Antje Vowinckel: "Also, dass es nicht gleich so mit so ‘nem Kunsthammer irgendwie anfängt, sondern ich fange eigentlich gerne so im Nichts oder im ganz Alltäglichen an. Und dann so ganz allmählich entwickelt sich das erst. Das gefällt mir, dass jeder Hörer oder jede Hörerin das an einem anderen Zeitpunkt merkt, dass da etwas passiert."
Ein Paradebeispiel dafür ist ihr Stück "Galapagos-Kreuzblende". Darin spricht ein Ornithologe über den Galapagos-Finken und wie Vogelgesänge dazu beitragen können, dass neue Arten entstehen. Die Vogelgesänge, die man zunächst illustrativ im Hintergrund hört, drängen sich immer mehr in den Vordergrund und mischen sich mit dystopisch anmutenden Vogelklängen, die Antje Vowinckel mit virtuellen Instrumenten erzeugt.
Ausschnitt Hörstück "Galapagos-Kreuzblende"
Um Natur geht es auch in Antje Vowinckels jüngstem Hörstück mit dem Namen "Goethe to Go".
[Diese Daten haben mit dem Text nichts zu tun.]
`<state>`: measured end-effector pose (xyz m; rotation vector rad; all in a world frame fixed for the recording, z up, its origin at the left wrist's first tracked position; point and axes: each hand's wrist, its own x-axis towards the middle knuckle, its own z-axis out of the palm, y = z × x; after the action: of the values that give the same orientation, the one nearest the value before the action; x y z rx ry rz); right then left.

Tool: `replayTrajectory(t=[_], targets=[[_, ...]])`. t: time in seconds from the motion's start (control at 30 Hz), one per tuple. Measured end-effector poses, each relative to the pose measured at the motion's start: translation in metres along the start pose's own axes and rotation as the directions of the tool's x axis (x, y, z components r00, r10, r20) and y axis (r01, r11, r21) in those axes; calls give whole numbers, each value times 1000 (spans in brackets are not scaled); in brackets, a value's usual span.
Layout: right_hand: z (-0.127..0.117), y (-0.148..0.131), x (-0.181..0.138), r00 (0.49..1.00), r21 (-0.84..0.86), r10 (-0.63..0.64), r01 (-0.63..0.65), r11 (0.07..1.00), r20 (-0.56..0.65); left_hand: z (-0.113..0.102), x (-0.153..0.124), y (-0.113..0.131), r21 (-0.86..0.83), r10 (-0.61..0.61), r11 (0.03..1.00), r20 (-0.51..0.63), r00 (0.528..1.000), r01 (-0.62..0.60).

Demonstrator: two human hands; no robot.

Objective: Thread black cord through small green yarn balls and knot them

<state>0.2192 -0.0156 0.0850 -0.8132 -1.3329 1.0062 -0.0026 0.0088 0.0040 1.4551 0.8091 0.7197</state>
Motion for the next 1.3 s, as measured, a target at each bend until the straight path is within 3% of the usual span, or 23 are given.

Antje Vowinckel: "Also, ich bin gerne in der Natur, und ich weiß auch, dass das vielen Menschen so geht. Aber keiner spricht mehr darüber. Also, wir haben keine Sprache mehr dafür so wie Goethe sie hatte. Es wirkt alles sofort immer unheimlich kitschig und man kommt sich vor wie so’n Alpenvereinsvorsitzender, wenn man das sagt. Und ich hab mich gefragt: Gibt es noch eine Möglichkeit darüber zu sprechen? Wie könnte die sein? Wie könnte eine zeitgenössische Art sein, über Natur zu sprechen?"
Also schickte sie zehn Performer und sich selbst mit Mikrophonen auf den Goethe-Wanderweg in Ilmenau und zu der Hütte, wo Goethes berühmtes Gedicht "Wandrers Nachtlied" entstanden ist. Der Auftrag: ununterbrochen sprechen und kommentieren, was sie sehen. Sprechend improvisieren. Und aus den unterschiedlichen "automatic speaking" Aufnahmen hat Antje Vowinckel am Ende eine Sprechlandschaft gewebt, eine Komposition aus Gesprochenem und Feldaufnahmen – den Klängen der Natur.
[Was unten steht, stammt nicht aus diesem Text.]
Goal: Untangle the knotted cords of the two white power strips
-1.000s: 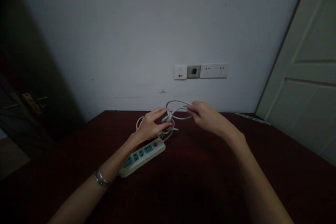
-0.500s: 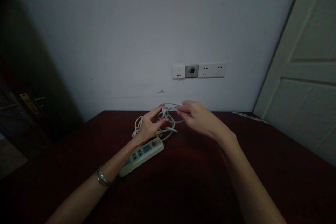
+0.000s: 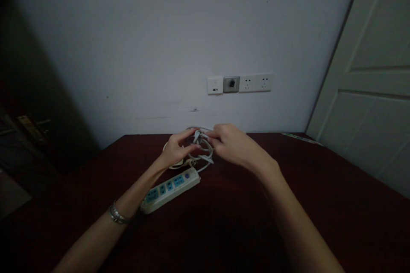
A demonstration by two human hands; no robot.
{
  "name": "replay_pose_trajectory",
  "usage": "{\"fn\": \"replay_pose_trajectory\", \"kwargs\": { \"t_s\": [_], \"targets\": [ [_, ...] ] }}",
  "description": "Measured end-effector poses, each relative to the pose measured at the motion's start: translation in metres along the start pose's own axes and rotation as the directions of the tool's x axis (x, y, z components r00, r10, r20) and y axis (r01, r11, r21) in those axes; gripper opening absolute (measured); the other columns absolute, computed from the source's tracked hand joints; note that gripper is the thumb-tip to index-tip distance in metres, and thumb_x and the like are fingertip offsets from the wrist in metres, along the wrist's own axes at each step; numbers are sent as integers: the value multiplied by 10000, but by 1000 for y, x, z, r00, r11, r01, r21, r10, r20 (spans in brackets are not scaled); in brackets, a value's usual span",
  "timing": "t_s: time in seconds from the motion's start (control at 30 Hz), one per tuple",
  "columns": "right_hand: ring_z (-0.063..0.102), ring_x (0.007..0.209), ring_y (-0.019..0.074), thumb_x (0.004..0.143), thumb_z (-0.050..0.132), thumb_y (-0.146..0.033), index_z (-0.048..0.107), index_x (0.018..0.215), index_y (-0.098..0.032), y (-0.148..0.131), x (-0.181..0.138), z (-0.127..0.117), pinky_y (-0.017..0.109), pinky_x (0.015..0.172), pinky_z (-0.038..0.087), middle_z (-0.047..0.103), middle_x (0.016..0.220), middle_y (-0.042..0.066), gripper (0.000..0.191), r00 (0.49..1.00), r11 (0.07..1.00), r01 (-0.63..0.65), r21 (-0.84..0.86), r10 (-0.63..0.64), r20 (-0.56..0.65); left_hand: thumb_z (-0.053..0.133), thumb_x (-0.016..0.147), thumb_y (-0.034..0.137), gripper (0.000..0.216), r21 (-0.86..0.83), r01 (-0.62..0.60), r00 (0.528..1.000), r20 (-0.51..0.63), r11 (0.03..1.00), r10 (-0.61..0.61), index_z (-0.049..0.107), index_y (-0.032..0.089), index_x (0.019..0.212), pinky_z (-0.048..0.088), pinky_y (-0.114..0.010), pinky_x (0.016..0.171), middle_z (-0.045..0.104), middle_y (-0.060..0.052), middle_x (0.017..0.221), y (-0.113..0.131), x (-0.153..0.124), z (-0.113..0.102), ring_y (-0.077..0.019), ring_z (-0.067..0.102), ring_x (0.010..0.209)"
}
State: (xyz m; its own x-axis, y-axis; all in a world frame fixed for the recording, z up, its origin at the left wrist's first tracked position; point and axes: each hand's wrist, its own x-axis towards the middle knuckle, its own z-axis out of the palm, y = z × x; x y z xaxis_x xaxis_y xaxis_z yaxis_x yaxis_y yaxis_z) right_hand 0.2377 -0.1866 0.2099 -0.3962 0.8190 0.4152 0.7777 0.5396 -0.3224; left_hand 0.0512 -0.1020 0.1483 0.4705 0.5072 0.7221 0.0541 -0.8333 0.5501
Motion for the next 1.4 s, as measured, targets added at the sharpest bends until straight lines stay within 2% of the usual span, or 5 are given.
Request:
{"fn": "replay_pose_trajectory", "kwargs": {
  "t_s": [0.43,0.63,0.8,1.0,1.4],
  "targets": [
    [480,653,133,811,420,-217,638,711,-121,9,9,17,246,605,334,606,696,50,258,998,988,-12,156,1,67,634,772,174,410,376,-326,943,190,867,271,533,108,1164,482,-403,872,600,-146,1098,13,1,-2,-228,564,1030],
    [396,541,93,840,422,-432,589,612,-120,6,12,23,226,507,284,490,563,7,420,988,912,-153,382,154,28,693,738,284,457,298,-183,982,91,937,163,568,137,1152,482,-384,865,630,-128,1080,10,1,4,-216,590,993],
    [348,448,64,741,534,-575,625,596,-101,13,17,34,212,436,233,461,485,4,504,938,858,-316,405,347,-6,708,711,244,373,133,-19,984,180,991,-5,640,155,1068,476,-357,865,654,-100,1074,14,6,-4,-204,600,979],
    [381,458,74,731,531,-502,663,643,-87,25,17,30,214,451,273,496,501,14,445,898,834,-384,396,437,-50,594,789,320,249,9,363,868,361,932,-342,694,122,902,496,-291,684,696,-78,841,12,11,-27,-155,629,733],
    [312,487,95,750,455,-508,669,654,-83,50,20,31,253,493,235,334,459,-22,486,808,840,-434,325,523,-271,553,827,303,216,-215,464,857,354,860,-374,644,110,859,464,-269,723,675,-78,845,-24,-1,11,-144,618,787]
  ]
}}
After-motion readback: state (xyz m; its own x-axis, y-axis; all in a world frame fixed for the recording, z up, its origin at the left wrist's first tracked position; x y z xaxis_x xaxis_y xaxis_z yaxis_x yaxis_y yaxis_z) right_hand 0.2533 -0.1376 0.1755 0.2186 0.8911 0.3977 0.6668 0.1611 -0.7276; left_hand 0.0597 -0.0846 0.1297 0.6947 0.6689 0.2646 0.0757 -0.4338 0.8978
Ausschnitt Hörstück "Goethe to Go"
Unter die Sprechlandschaft legt Antje Vowinckel die Atmosphäre des Waldes. Außerdem bespielt sie Gegenstände, die sie im Wald oder im Goethe-Häuschen findet, und erzeugt daraus Klänge. Oder sie spielt Saxophon zusammen mit der quietschenden Tür im Goethe-Häuschen. Natürlich spielt sie nicht gewöhnlich, sondern Multiphonics – also Griffe, bei denen mehrere Töne gleichzeitig erklingen.
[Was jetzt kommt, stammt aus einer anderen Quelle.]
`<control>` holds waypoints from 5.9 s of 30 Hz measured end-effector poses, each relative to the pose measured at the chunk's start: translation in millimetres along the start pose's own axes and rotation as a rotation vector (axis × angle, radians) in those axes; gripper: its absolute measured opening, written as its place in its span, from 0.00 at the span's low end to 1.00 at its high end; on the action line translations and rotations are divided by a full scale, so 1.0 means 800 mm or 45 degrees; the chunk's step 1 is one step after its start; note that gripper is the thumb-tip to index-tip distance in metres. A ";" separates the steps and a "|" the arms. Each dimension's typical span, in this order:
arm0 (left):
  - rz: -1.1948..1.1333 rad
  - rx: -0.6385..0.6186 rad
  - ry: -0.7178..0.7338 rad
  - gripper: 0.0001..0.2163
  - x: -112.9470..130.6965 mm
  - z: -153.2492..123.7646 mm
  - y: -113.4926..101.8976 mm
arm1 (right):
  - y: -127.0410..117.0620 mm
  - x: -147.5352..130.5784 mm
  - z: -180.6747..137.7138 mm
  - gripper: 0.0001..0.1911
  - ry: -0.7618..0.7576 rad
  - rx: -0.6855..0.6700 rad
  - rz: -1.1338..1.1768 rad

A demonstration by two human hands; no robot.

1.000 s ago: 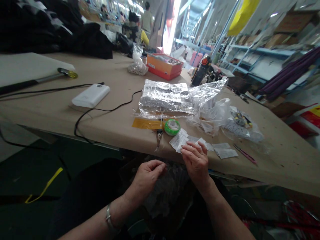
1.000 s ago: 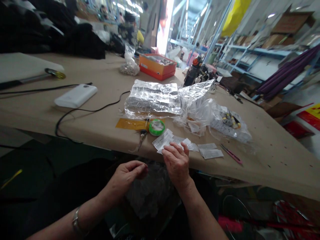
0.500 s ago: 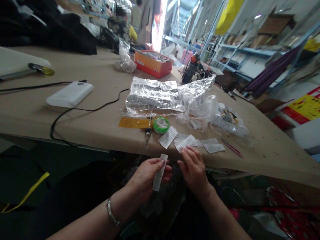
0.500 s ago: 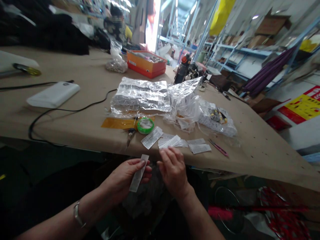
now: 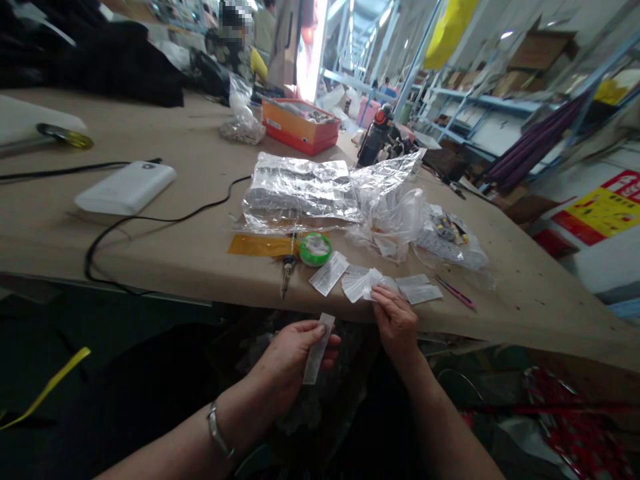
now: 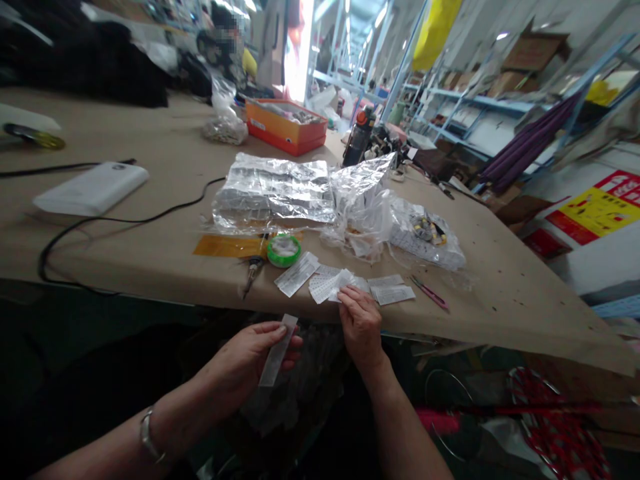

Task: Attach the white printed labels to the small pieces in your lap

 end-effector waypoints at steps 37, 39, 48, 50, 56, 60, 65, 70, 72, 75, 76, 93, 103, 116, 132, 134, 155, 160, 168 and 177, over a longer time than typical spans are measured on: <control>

Ausschnitt Hörstück "Goethe to Go"
Antje Vowinckel: "Mittlerweile geht es mir so, wenn ich eben durch Landschaften gehe, dann sieht man… hört man quasi ständig diese… na ja, man sieht eigentlich die Klänge. Wenn ich jetzt so’n Tor irgendwo in einer Landschaft sehe, ich hör sofort, also, ich sehe das Quietschen. Das kommt sofort. Also, dann gehe ich auch durch eine Landschaft und höre Klänge, die es gar nicht zu hören gibt."